Required work: Each line of the data below goes into the copy exactly; pictures do not.

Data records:
• • •

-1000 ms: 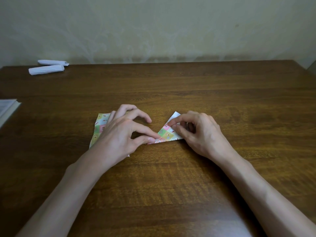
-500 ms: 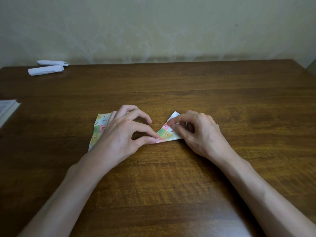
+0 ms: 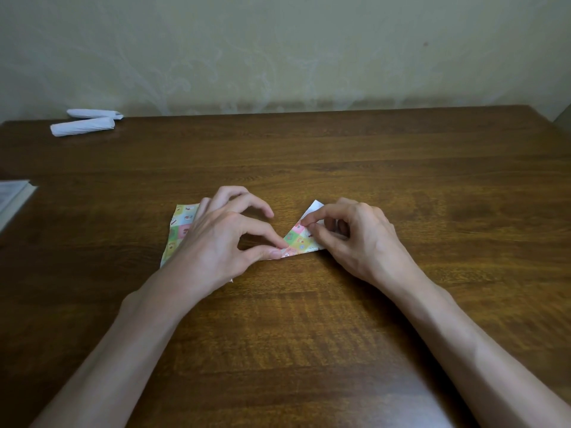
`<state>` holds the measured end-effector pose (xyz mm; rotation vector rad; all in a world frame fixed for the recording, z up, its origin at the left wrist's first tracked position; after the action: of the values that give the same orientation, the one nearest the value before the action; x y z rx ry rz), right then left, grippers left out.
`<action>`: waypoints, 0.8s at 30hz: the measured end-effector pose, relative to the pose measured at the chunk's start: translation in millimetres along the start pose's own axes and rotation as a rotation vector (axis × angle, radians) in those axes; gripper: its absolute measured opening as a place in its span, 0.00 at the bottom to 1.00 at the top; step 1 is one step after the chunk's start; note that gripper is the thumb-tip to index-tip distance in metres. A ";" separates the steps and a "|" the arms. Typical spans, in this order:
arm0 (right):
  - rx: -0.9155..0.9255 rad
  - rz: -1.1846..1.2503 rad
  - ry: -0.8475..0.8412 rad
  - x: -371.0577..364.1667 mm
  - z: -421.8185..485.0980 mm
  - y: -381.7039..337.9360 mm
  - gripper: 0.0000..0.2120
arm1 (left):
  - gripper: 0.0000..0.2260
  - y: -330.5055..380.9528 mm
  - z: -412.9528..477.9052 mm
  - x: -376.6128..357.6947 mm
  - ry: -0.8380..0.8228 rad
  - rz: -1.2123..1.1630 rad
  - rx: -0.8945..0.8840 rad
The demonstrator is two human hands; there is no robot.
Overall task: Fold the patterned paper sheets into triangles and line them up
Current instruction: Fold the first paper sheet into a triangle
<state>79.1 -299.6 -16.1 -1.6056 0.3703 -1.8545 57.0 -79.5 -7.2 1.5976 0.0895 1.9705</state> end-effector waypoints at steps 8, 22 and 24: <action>0.037 -0.104 0.030 -2.2 -8.7 -10.8 0.20 | 0.17 1.2 0.4 1.4 -0.008 0.024 0.007; 0.037 -0.115 0.020 -5.7 -11.1 -10.3 0.22 | 0.17 3.0 0.2 4.2 -0.059 0.023 0.052; 0.056 -0.111 0.034 -6.3 -12.4 -9.3 0.23 | 0.16 3.8 0.3 5.0 -0.071 0.024 0.056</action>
<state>64.9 -291.1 -18.0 -1.5866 0.2459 -1.9598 55.2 -80.3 -1.2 1.7105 0.0985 1.9429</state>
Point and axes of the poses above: each hand's wrist, its own z-axis towards the middle knuckle, its own x-axis out of the back of the hand, y = z × x, the point moved 3 cm from there along z, towards the middle knuckle, and after that the axes turned 6 degrees about y, right-handed, at the moved point
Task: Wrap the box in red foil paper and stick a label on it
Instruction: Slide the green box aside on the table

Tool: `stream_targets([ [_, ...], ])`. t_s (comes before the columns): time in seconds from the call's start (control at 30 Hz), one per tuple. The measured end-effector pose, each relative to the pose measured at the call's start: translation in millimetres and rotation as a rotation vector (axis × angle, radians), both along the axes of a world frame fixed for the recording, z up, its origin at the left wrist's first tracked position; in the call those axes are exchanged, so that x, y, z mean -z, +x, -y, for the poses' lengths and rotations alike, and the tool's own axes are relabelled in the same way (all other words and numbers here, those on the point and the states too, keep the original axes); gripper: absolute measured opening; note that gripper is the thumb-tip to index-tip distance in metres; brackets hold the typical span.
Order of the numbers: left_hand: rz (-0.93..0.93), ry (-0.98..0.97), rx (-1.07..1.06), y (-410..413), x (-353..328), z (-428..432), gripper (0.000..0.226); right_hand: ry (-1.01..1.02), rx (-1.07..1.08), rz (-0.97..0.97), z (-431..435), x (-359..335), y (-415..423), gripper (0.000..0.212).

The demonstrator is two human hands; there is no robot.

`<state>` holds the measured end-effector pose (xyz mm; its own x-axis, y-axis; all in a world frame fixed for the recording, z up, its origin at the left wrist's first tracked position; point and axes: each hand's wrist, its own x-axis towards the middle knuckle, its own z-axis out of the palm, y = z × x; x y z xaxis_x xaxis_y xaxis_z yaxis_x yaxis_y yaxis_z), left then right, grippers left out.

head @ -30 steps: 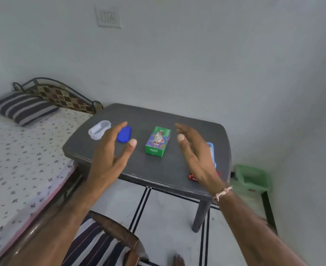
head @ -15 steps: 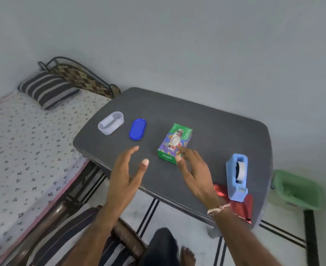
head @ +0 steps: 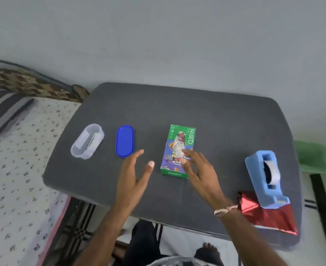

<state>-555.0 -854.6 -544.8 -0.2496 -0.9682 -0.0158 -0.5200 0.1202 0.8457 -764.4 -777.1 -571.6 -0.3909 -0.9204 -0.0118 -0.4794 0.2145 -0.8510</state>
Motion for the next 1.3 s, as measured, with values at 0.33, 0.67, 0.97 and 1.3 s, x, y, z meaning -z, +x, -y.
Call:
stream_targets([
  [0.33,-0.004,0.11,0.333,2.7,82.0,141.8,0.054,0.023,0.395,-0.045,101.8,62.3,44.2,0.042],
  [0.67,-0.179,0.029,0.488,-37.2,164.2,173.4,0.064,-0.033,0.471,-0.237,110.8,110.4,19.4,0.065],
  [0.97,-0.274,0.197,0.54,5.6,195.3,138.5,0.077,-0.003,0.57,0.224,71.1,151.4,52.4,0.092],
  [1.3,-0.376,0.34,0.556,-10.6,173.9,127.9,0.089,-0.101,0.509,0.509,68.8,140.9,36.7,0.033],
])
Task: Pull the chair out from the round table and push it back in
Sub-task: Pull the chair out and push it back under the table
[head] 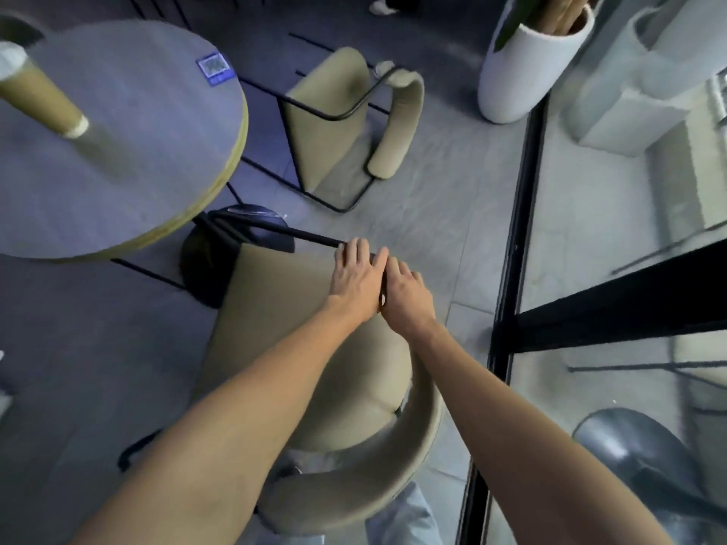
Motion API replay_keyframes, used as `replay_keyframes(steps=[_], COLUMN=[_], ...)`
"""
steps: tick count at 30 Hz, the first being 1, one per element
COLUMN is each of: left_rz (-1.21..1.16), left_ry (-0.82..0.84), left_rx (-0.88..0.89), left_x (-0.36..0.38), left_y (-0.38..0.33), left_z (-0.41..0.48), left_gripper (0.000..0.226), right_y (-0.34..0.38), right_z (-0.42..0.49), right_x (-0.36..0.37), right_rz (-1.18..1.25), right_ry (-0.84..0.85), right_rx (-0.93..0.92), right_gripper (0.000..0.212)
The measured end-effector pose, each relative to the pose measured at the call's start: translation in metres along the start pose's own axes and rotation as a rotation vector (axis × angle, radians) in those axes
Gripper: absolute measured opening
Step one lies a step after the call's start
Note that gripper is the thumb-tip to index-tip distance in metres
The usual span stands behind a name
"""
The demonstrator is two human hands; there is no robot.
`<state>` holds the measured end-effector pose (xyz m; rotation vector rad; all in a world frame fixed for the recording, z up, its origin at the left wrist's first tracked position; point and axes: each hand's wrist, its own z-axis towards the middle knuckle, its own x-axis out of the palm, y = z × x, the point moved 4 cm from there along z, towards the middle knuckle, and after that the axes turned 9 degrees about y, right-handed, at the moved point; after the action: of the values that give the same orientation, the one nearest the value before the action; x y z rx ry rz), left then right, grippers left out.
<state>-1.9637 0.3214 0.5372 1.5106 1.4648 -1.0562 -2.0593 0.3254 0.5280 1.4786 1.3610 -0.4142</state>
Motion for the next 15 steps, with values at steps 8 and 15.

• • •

Output of the exercise:
-1000 ms: 
-500 ms: 
+0 ms: 
`<state>` holds the measured end-effector pose (xyz mm; rotation vector rad; all in a world frame fixed for the recording, z up, its origin at the left wrist's first tracked position; after the action: of the values that give the same orientation, the one nearest the value before the action; x y z rx ry rz), right then left, grippers left out.
`<action>`: waypoints, 0.8s at 30hz: the measured end-effector pose, relative to the pose measured at the chunk's start: translation in millimetres along the start pose's own axes and rotation as a rotation vector (axis × angle, radians) in those axes; gripper: its absolute measured opening as a place in its span, 0.00 at the bottom to 1.00 at the top; step 1 is one step after the chunk's start; note that gripper is the thumb-tip to index-tip distance in metres. A ";" separates the steps and a "|" the arms. Typical spans, in this order:
arm0 (right):
  - rx: -0.9155..0.9255 rad
  - rz: -1.1846..1.2503 rad
  - ry: -0.8475..0.8412 rad
  - x: -371.0577..364.1667 mm
  - z: -421.8185..485.0980 mm
  - y: -381.7039..337.9360 mm
  - gripper: 0.0000..0.2120
arm1 (left):
  - gripper: 0.0000..0.2260
  - y: -330.5055..380.9528 mm
  - z: -412.9528..477.9052 mm
  - x: -376.6128..357.6947 mm
  - ry: -0.8380..0.8228 rad
  - rz: -1.2123..1.1630 rad
  - rx: -0.8945..0.8840 rad
The demonstrator is two human hands; there is no robot.
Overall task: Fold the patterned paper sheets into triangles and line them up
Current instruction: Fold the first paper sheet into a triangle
<state>79.1 -299.6 -16.1 -1.6056 0.3703 -1.8545 57.0 -79.5 -7.2 1.5976 0.0895 1.9705</state> end-effector waypoints at steps 8, 22 and 24: <action>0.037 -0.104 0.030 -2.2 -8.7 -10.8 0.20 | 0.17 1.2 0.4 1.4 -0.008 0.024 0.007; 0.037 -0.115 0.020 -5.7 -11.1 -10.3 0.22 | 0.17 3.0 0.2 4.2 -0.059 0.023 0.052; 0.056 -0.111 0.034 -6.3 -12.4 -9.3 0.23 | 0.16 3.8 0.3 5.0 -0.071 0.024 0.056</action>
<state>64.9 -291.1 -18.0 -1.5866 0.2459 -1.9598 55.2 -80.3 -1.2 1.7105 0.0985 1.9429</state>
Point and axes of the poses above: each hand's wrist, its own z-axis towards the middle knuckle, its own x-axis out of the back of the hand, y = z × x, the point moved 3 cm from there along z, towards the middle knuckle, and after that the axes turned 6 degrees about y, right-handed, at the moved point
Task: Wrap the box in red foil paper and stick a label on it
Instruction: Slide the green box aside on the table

Tool: `stream_targets([ [_, ...], ])`. t_s (comes before the columns): time in seconds from the call's start (control at 30 Hz), one per tuple. The measured end-effector pose, each relative to the pose measured at the call's start: translation in millimetres and rotation as a rotation vector (axis × angle, radians), both along the axes of a world frame fixed for the recording, z up, its origin at the left wrist's first tracked position; in the call those axes are exchanged, so that x, y, z mean -z, +x, -y, for the poses' lengths and rotations alike, and the tool's own axes are relabelled in the same way (all other words and numbers here, those on the point and the states too, keep the original axes); gripper: absolute measured opening; note that gripper is the thumb-tip to index-tip distance in metres; brackets hold the typical span.
Order of the numbers: left_hand: rz (-0.93..0.93), ry (-0.98..0.97), rx (-1.07..1.06), y (-410..413), x (-353..328), z (-428..432), gripper (0.000..0.226); right_hand: ry (-1.01..1.02), rx (-1.07..1.08), rz (-0.97..0.97), z (-431..435), x (-359..335), y (-415..423), gripper (0.000..0.212).

The demonstrator is two human hands; there is no robot.

`<state>` holds the measured end-effector pose (xyz mm; its own x-axis, y-axis; all in a world frame fixed for the recording, z up, its origin at the left wrist's first tracked position; point and axes: each hand's wrist, its own x-axis towards the middle knuckle, its own z-axis out of the palm, y = z × x; x y z xaxis_x xaxis_y xaxis_z yaxis_x yaxis_y yaxis_z), left then right, grippers left out.

head @ -30 steps: 
head @ -15 steps: 
head @ +0 steps: 

<state>-555.0 -854.6 -544.8 -0.2496 -0.9682 -0.0158 -0.5200 0.1202 0.8457 -764.4 -777.1 -571.6 -0.3909 -0.9204 -0.0118 -0.4794 0.2145 -0.8510</state>
Motion for the next 1.3 s, as measured, with values at 0.33, 0.67, 0.97 and 1.3 s, x, y, z meaning -z, +x, -y.
Call:
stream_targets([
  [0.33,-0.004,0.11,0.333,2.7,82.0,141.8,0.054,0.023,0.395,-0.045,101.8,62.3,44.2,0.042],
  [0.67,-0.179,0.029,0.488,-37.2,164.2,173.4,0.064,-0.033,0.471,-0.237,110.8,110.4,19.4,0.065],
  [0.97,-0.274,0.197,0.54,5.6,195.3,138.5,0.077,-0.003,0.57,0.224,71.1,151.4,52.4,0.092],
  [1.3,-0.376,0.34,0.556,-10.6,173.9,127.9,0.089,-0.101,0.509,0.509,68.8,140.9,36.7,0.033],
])
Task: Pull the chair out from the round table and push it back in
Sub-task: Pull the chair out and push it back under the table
[head] 
Motion API replay_keyframes, used as `replay_keyframes(steps=[_], COLUMN=[_], ...)`
"""
steps: tick count at 30 Hz, the first being 1, one per element
COLUMN is each of: left_rz (-1.21..1.16), left_ry (-0.82..0.84), left_rx (-0.88..0.89), left_x (-0.36..0.38), left_y (-0.38..0.33), left_z (-0.41..0.48), left_gripper (0.000..0.226), right_y (-0.34..0.38), right_z (-0.42..0.49), right_x (-0.36..0.37), right_rz (-1.18..1.25), right_ry (-0.84..0.85), right_rx (-0.93..0.92), right_gripper (0.000..0.212)
The measured end-effector pose, each relative to the pose measured at the call's start: translation in metres along the start pose's own axes and rotation as a rotation vector (axis × angle, radians) in those axes
Gripper: absolute measured opening
Step one lies a step after the call's start
Note that gripper is the thumb-tip to index-tip distance in metres
The usual span stands behind a name
"""
The demonstrator is two human hands; there is no robot.
`<state>` holds the measured end-effector pose (xyz m; rotation vector rad; all in a world frame fixed for the recording, z up, its origin at the left wrist's first tracked position; point and axes: each hand's wrist, its own z-axis towards the middle knuckle, its own x-axis out of the palm, y = z × x, the point moved 4 cm from there along z, towards the middle knuckle, and after that the axes turned 9 degrees about y, right-handed, at the moved point; after the action: of the values that give the same orientation, the one nearest the value before the action; x y z rx ry rz), left then right, grippers left out.
<state>-1.9637 0.3214 0.5372 1.5106 1.4648 -1.0562 -2.0593 0.3254 0.5280 1.4786 1.3610 -0.4142</state>
Motion for the next 15 steps, with values at steps 8 and 15.

That is the complete output for this exercise.